● **TASK DETAILS**
The result should be an exact copy of the entries that follow, with no pictures included.

[Items from a data source]
----------

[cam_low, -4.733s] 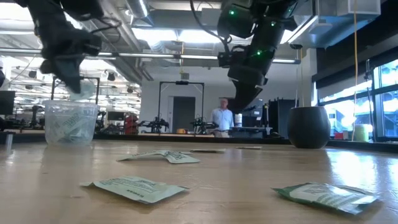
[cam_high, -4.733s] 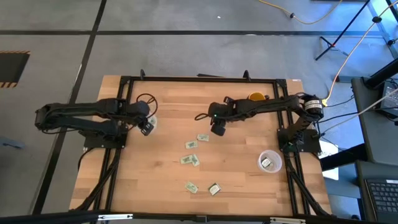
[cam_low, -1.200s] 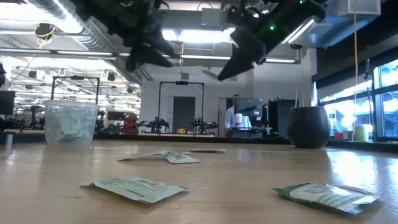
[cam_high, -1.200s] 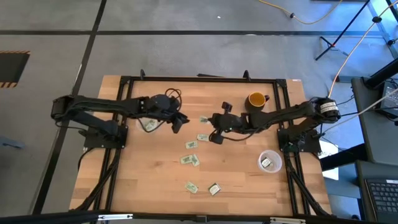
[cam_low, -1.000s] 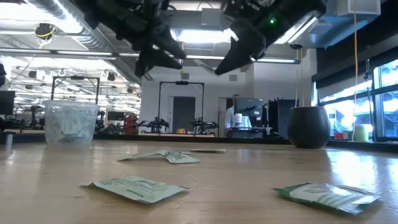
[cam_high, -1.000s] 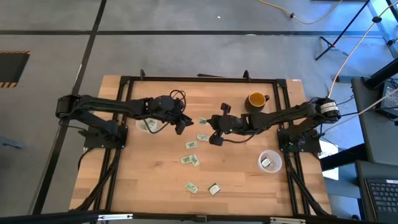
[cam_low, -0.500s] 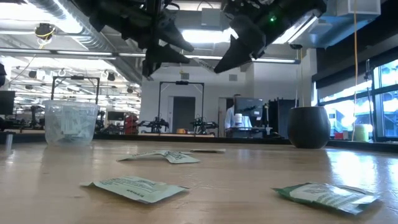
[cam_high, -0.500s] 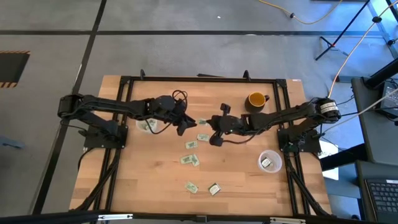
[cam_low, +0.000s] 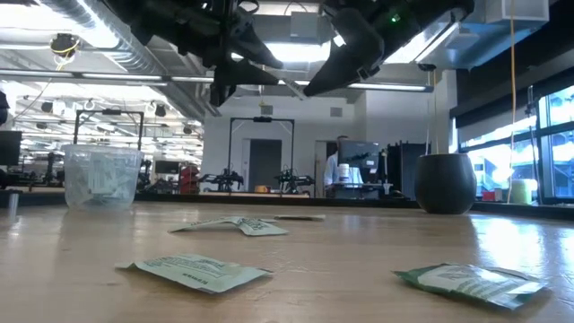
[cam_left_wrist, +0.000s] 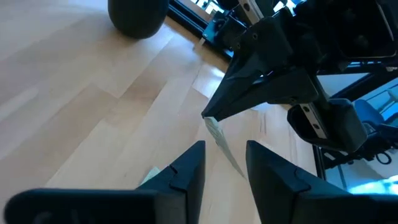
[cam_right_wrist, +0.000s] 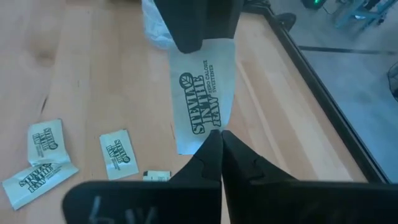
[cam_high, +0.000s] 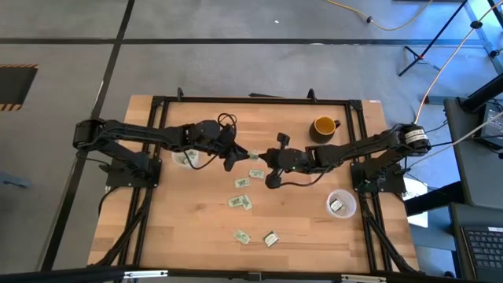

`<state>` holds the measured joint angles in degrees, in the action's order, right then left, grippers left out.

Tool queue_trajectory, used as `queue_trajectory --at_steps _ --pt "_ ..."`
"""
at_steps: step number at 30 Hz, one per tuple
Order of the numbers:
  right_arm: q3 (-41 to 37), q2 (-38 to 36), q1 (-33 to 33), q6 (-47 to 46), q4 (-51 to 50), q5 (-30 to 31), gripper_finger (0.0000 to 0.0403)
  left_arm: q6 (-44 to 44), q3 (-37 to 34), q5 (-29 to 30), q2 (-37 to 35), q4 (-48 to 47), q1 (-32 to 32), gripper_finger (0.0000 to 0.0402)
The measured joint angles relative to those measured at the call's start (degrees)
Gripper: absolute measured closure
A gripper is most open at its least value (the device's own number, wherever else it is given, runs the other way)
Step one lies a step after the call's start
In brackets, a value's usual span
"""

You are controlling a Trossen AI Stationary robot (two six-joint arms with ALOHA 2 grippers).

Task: Pick and place Stevia / Truvia into bins
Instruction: Put the white stevia packet into the left transparent container

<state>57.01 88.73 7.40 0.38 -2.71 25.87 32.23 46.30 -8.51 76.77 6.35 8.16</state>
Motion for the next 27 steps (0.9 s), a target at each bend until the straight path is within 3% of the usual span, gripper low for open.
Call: queue_trajectory --at_steps 11,20,23,27 --pt "0.0 0.0 0.0 0.3 1.3 0.0 0.0403 -3.7 0.0 -0.2 0.0 0.0 0.0 0.0393" --pt "0.0 0.0 0.3 1.3 1.3 -0.3 0.0401 -5.5 0.0 -0.6 0.0 -0.2 0.0 0.0399" --pt "0.0 0.0 0.7 1.8 1.0 -0.4 0.0379 -5.6 0.0 -0.7 0.0 -0.4 0.0 0.0399" --pt "0.0 0.0 0.8 1.3 -0.1 -0.5 0.0321 -5.6 0.0 -0.9 -0.1 -1.6 0.0 0.0399"
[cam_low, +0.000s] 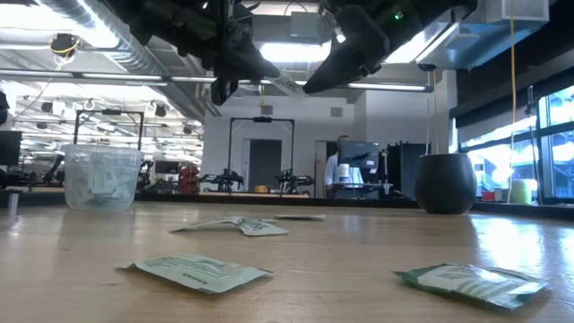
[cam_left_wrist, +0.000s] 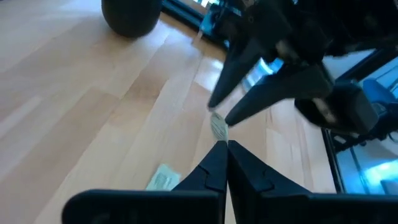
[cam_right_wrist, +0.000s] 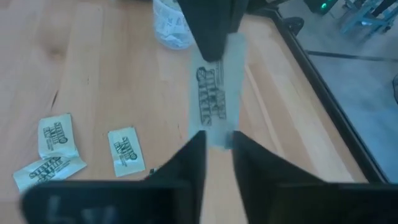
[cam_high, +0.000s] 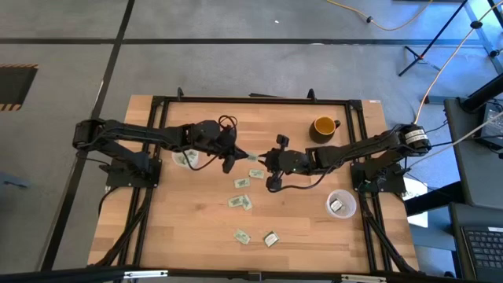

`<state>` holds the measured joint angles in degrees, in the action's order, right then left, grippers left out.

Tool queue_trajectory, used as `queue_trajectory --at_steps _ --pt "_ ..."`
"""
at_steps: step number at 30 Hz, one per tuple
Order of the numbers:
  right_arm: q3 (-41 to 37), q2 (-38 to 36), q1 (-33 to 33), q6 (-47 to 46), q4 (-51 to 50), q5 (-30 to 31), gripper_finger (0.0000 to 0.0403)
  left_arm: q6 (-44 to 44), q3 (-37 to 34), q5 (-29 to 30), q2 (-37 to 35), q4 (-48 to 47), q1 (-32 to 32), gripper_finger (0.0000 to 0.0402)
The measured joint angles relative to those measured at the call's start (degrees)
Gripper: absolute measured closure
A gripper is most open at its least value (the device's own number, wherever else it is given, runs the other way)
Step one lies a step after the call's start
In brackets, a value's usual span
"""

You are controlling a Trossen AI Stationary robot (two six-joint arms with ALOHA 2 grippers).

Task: Pick and place Stevia / Truvia into bins
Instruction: Put the white stevia packet into the left transparent container

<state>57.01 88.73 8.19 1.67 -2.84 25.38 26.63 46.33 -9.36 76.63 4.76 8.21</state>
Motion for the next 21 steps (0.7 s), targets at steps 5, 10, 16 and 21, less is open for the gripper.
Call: queue_trajectory --at_steps 5,10,16,21 --pt "0.0 0.0 0.0 -1.4 -1.5 0.0 0.0254 -0.9 0.0 -1.0 -2.8 -7.9 1.1 0.0399" --pt "0.0 0.0 0.0 -3.4 -4.5 0.0 0.0226 -0.6 0.0 -0.2 -7.9 -20.9 1.7 0.0398" --pt "0.0 0.0 0.0 -6.0 -9.1 -0.1 0.0223 4.2 0.0 3.9 -15.4 -36.7 1.6 0.0398" --pt "0.0 0.0 0.0 -7.6 -9.8 -0.1 0.0223 8.6 0.0 6.9 -21.6 -49.2 1.6 0.0398"
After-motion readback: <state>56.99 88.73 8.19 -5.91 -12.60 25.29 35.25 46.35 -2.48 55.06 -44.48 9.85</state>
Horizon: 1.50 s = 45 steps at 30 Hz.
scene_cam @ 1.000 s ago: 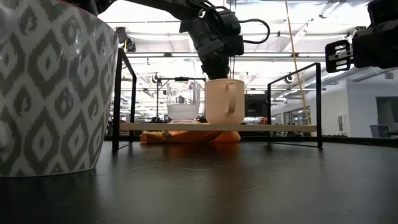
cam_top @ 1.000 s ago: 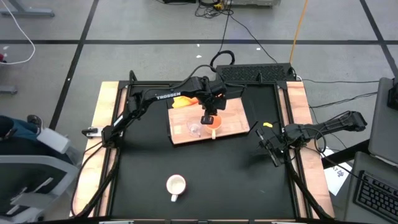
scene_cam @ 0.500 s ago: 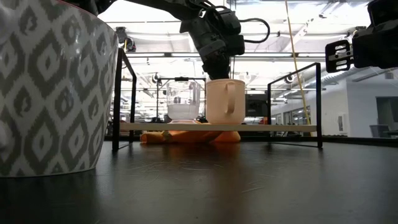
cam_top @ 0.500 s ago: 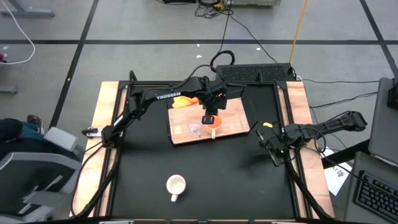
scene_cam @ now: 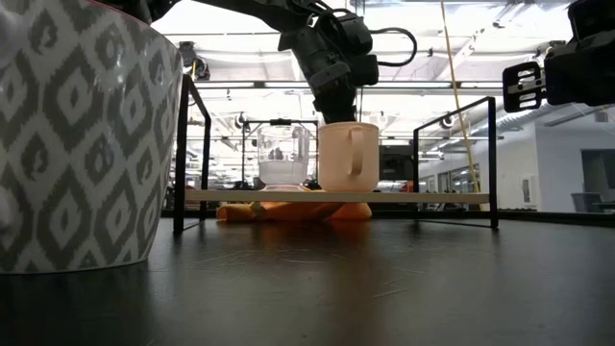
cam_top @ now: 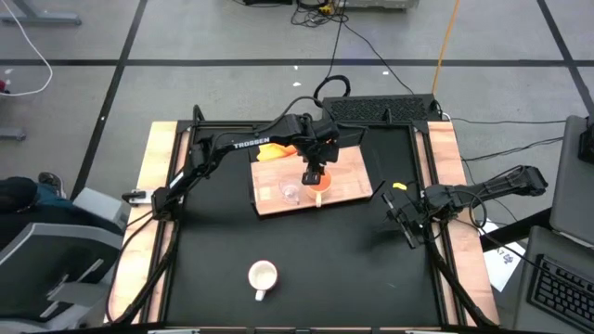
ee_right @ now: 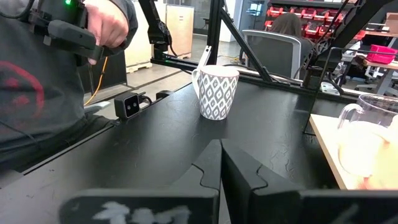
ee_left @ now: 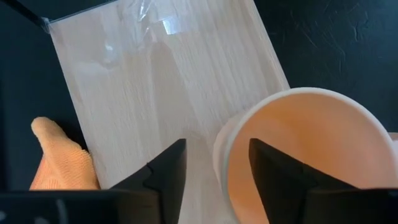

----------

● **SOLUTION**
[cam_low, -4.733s] 
[cam_high, -4.733s] 
[cam_low, -1.200s] 
[cam_high, -1.200s] 
[cam_low, -1.000s] 
[cam_high, -1.000s] 
[cam_low, -0.500s] 
[cam_high, -0.500s] 
[cam_low, +0.000s] 
[cam_left_wrist, +0.000s] 
[cam_right_wrist, +0.000s] 
[cam_high, +0.000s] 

`<state>` holds the measured joint angles in degrees, in the action's order, right then left, grippers left out.

Tool queue_trajectory, used as `queue_trajectory --at_steps _ --pt "_ ..."`
"""
at_steps: step number at 30 Hz, one per tuple
Order of the numbers:
  right_arm: q3 (-41 to 37), q2 (-38 to 36), q1 (-33 to 33), q6 (-47 to 46), q4 (-51 to 50), q5 (-30 to 31), gripper_finger (0.0000 to 0.0403)
  left_arm: q6 (-44 to 44), q3 (-37 to 34), q5 (-29 to 30), q2 (-37 to 35), q4 (-48 to 47), q1 (-32 to 32), gripper_finger (0.0000 to 0.0402)
The measured joint angles relative to those measured at the call's start (degrees)
Gripper: absolute measured closure
A gripper is most open at its least value (the device's own number, wherever else it is given, runs the other way)
Step one lies a step after the call's start
In brackets, a value's usual span
"""

You are controlling a Trossen AI Stationary robot (two six-joint arms with ALOHA 2 grippers).

Task: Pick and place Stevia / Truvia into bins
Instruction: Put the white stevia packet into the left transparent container

<state>57.01 88.73 7.40 0.38 -2.71 25.87 32.23 46.30 -8.51 76.77 6.35 8.16</state>
Motion for the next 27 steps (0.9 s), a target at each bend until the straight path is within 3% of the usual span, gripper low for open.
Call: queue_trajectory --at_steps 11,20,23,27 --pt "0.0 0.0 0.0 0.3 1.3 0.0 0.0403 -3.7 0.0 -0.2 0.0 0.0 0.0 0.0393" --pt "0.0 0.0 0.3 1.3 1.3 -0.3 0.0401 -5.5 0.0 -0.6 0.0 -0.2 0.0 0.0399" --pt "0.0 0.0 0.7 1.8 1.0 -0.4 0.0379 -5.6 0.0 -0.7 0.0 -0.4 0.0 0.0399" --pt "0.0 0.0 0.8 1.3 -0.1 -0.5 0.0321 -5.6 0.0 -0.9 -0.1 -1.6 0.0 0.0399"
[cam_low, +0.000s] 
[cam_left_wrist, +0.000s] 
[cam_right_wrist, +0.000s] 
[cam_high, +0.000s] 

`<state>` holds the measured joint angles in degrees, in the action's order, right then left, grippers left out.

Tool queue_trajectory, used as `queue_trajectory --at_steps _ --pt "_ ..."`
"""
at_steps: step number at 30 Hz, one per tuple
Order of the numbers:
  right_arm: q3 (-41 to 37), q2 (-38 to 36), q1 (-33 to 33), q6 (-47 to 46), q4 (-51 to 50), q5 (-30 to 31), gripper_finger (0.0000 to 0.0403)
  left_arm: q6 (-44 to 44), q3 (-37 to 34), q5 (-29 to 30), q2 (-37 to 35), q4 (-48 to 47), q1 (-32 to 32), gripper_finger (0.0000 to 0.0402)
The measured joint angles relative to those measured at the call's start (degrees)
Gripper: absolute measured closure
A gripper is most open at its least value (the device's own number, wherever else it is given, runs the other way)
Step one lies a step after the call's start
In brackets, a value's usual span
"""

You are controlling a Trossen AI Stationary robot (two six-joint arms with ALOHA 2 grippers).

Task: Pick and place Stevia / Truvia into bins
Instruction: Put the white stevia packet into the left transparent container

<state>57.01 88.73 8.19 1.67 -2.84 25.38 26.63 46.33 -9.36 76.63 4.76 8.21</state>
Motion for the next 21 steps (0.7 s), targets at steps 5, 10, 16 and 21, less is open for the gripper.
Call: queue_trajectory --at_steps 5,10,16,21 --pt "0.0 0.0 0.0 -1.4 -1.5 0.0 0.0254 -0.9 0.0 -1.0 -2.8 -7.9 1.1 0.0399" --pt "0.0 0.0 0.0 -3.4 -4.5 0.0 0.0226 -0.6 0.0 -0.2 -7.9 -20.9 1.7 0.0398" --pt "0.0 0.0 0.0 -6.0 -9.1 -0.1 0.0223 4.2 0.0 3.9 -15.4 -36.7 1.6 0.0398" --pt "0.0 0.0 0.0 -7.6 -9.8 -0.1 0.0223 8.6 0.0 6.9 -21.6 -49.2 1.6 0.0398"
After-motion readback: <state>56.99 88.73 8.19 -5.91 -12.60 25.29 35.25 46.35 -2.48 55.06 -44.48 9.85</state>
Horizon: 1.50 s = 45 steps at 30 Hz.
scene_cam @ 1.000 s ago: 
cam_top @ 1.000 s ago: 
scene_cam @ 0.500 s ago: 
cam_top @ 0.500 s ago: 
scene_cam @ now: 
cam_top @ now: 
ee_right @ now: 
ee_left @ now: 

The work on this exercise is now complete.